S’ils sont plus matures, on peut donc parler de tout avec les enfants d’aujourd’hui ? Il n’y a plus d’interdits ?
On aborde toujours les mêmes sujets : l’amour, la vie, la mort… Je n’ai jamais été arrêtée par les tabous. Ce qui compte, ce sont les mots choisis pour en parler. Pour le cas de Oh, boy !, par exemple, il fallait trouver les termes adéquats pour parler d’homosexualité. En CP, les enfants savent ce que cela existe mais ils n’ont pas toujours les mots justes. Les livres servent à ça. Si un enfant dit “le héros” pour désigner le personnage homo, j’ai gagné. Cela veut dire que les choses deviennent normales, acquises. Je ne cherche pas la provocation. Il faut amener les idées de manière sincère et simple. L’humour étant ma défense, mon arme.

Nos amours ne vont pas si mal

Dans vos livres, vous mettez très souvent en scène des familles chamboulées, recomposées… Pourquoi cette récurrence ?
On est dans une société où la famille prend lourd, même si on l’idéalise. Mes romans en sont le miroir. Et puis, une famille en crise est un élément dynamique pour l’intrigue. Il suffit de voir le nombre d’orphelins que compte la littérature du XIXe siècle, tous ces Oliver Twist…

Quand vous avez commencé à publier, avez vous eu l’impression de participer à un renouveau de la littérature jeunesse ? D’arriver à un moment où on lui accordait plus d’attention ?
Pour les ados, non. J’écrivais dans mon coin. J’ai démarré au moment où la collection Medium de L’Ecole des loisirs (qui s’adresse aux lecteurs dès 12 ans) s’est développée. Dans ce domaine, la France était en retard par rapport aux Etats-Unis. D’ailleurs, L’Ecole des loisirs a commencé par beaucoup traduire avant de publier des auteurs francophones. Ça a mis du temps.
Maintenant, les collections se multiplient, c’est un secteur rentable qui se développe.

Amour, vampire et loup-garou

Que vous inspirent les succès écrasants de Stephenie Meyer et J.K. Rowling ?
Je ne les ai pas lus… Je viens de louer le DVD de Twilight pour me tenir au courant.
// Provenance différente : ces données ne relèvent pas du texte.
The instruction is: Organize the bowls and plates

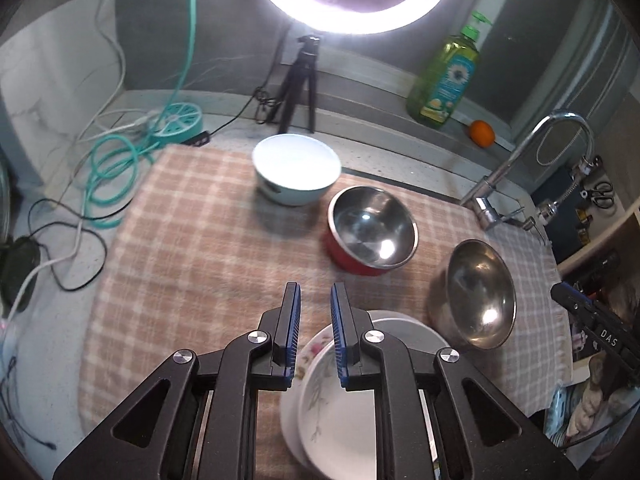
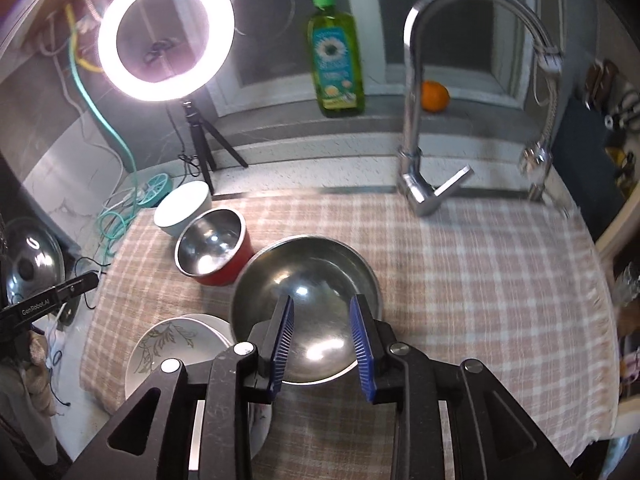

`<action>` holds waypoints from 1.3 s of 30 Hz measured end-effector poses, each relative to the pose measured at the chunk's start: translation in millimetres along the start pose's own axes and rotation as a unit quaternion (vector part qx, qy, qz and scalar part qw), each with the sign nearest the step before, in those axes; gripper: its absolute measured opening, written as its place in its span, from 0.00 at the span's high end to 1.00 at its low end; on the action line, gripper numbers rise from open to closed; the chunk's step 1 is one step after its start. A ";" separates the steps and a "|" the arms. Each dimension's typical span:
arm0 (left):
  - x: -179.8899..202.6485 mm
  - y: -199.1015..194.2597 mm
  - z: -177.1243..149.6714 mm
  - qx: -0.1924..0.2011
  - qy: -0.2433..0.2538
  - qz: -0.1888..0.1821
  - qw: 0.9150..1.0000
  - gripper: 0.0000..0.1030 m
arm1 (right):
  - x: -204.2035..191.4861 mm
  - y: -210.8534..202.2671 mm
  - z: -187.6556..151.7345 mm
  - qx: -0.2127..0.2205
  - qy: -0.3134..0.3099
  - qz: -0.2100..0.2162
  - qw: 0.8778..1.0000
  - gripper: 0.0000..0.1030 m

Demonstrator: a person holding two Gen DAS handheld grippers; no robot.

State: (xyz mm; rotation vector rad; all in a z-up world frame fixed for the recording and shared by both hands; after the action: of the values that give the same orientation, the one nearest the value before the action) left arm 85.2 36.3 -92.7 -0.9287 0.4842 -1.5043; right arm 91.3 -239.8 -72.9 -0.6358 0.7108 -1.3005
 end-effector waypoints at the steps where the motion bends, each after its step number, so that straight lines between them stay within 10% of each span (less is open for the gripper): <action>1: -3.5 -2.4 -1.2 0.003 -0.001 0.006 1.000 0.87 | -3.7 -0.1 0.7 0.003 -0.005 0.001 1.000 0.70; 39: -0.2 0.6 -7.1 0.016 -0.017 0.026 0.999 0.87 | -38.8 26.1 29.5 0.018 -0.100 0.017 0.995 0.66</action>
State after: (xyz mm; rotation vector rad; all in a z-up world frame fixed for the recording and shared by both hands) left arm 80.0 34.9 -97.4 -0.9095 0.4560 -1.4422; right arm 125.7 -196.7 -69.9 -0.7105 0.5314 -1.1963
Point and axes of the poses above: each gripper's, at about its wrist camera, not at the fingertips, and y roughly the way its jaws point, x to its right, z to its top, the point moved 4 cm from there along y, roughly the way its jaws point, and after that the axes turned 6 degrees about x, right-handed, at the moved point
De toute façon, il y a toujours eu de gros coups dans l’édition. Est-ce qu’on sait ce ce qu’il en restera ? Il faut tracer sa route tranquillement, en restant un peu centré sur soi. J’ai encore des choses à raconter. Et puis, on n’est pas que le lecteur de trois livres dans sa vie.

Nous on n’aime pas lire

Quelle lectrice étiez vous, petite ?
Lorsque j’étais enfant, on nous proposait beaucoup moins de littérature adaptée. On tombait vite dans les classiques : la Comtesse de Ségur, la collection Rouge et Or. Je lisais aussi les livres de mes grands frères, Arsène Lupin et compagnie… J’étais amoureuse de Tintin. C’est très important d’être amoureux quand on lit. Vers 10/11 ans, je me suis mise à lire tout et n’importe quoi, aussi bien L’Art poétique de Boileau que la BD Pim Pam Poum. Je comprenais, ou pas, mais je ne lâchais pas les livres. Il faut dire qu’on avait le temps. On s’emmerdait beaucoup, quand on était petits… Plus que les enfants d’aujourd’hui.

Vous faites lire vos manuscrits à vos enfants ?
Mon mari et mes enfants sont mes premiers lecteurs. En plus, j’ai des enfants d’âges assez espacés, donc j’en ai toujours eu un sous la main. Pour certains romans, ils ont été mes rabatteurs d’informations.
Les livres de Marie-Aude Murail sont édités chez Bayard Jeunesse, Gallimard Jeunesse, et à L’Ecole des loisirs.